Re: [PATCH v2 1/1] powerpc/iommu: Enable remaining IOMMU Pagesizes present in LoPAR

From: Alexey Kardashevskiy
Date: Thu Apr 08 2021 - 03:13:52 EST




On 08/04/2021 15:37, Michael Ellerman wrote:
Leonardo Bras <leobras.c@xxxxxxxxx> writes:
According to LoPAR, ibm,query-pe-dma-window output named "IO Page Sizes"
will let the OS know all possible pagesizes that can be used for creating a
new DDW.

Currently Linux will only try using 3 of the 8 available options:
4K, 64K and 16M. According to LoPAR, Hypervisor may also offer 32M, 64M,
128M, 256M and 16G.

Do we know of any hardware & hypervisor combination that will actually
give us bigger pages?


On P8 16MB host pages and 16MB hardware iommu pages worked.

On P9, VM's 16MB IOMMU pages worked on top of 2MB host pages + 2MB hardware IOMMU pages.



Enabling bigger pages would be interesting for direct mapping systems
with a lot of RAM, while using less TCE entries.

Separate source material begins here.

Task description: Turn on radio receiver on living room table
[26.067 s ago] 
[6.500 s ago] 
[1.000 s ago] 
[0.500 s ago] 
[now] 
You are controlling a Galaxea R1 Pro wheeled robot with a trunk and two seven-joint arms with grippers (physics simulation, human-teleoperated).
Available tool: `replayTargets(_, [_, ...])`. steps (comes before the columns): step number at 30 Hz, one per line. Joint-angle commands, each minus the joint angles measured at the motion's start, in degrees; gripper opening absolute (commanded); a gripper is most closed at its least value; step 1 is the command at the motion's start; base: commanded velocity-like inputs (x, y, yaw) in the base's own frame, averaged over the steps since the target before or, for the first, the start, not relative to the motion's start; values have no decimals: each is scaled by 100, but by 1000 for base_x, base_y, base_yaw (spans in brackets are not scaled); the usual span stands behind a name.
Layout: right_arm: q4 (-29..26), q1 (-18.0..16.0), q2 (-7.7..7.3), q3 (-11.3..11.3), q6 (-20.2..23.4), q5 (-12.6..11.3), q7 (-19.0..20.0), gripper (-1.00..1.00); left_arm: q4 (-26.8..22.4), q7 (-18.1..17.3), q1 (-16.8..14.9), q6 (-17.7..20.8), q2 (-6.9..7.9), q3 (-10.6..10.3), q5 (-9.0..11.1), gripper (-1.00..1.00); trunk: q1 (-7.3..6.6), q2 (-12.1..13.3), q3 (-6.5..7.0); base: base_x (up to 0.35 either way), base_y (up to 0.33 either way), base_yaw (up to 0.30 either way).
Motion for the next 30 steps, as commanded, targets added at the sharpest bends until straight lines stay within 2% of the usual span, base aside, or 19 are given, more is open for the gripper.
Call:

Signed-off-by: Leonardo Bras <leobras.c@xxxxxxxxx>
---
arch/powerpc/platforms/pseries/iommu.c | 49 ++++++++++++++++++++++----
1 file changed, 42 insertions(+), 7 deletions(-)

diff --git a/arch/powerpc/platforms/pseries/iommu.c b/arch/powerpc/platforms/pseries/iommu.c
index 9fc5217f0c8e..6cda1c92597d 100644
--- a/arch/powerpc/platforms/pseries/iommu.c
+++ b/arch/powerpc/platforms/pseries/iommu.c
@@ -53,6 +53,20 @@ enum {
DDW_EXT_QUERY_OUT_SIZE = 2
};

A comment saying where the values come from would be good.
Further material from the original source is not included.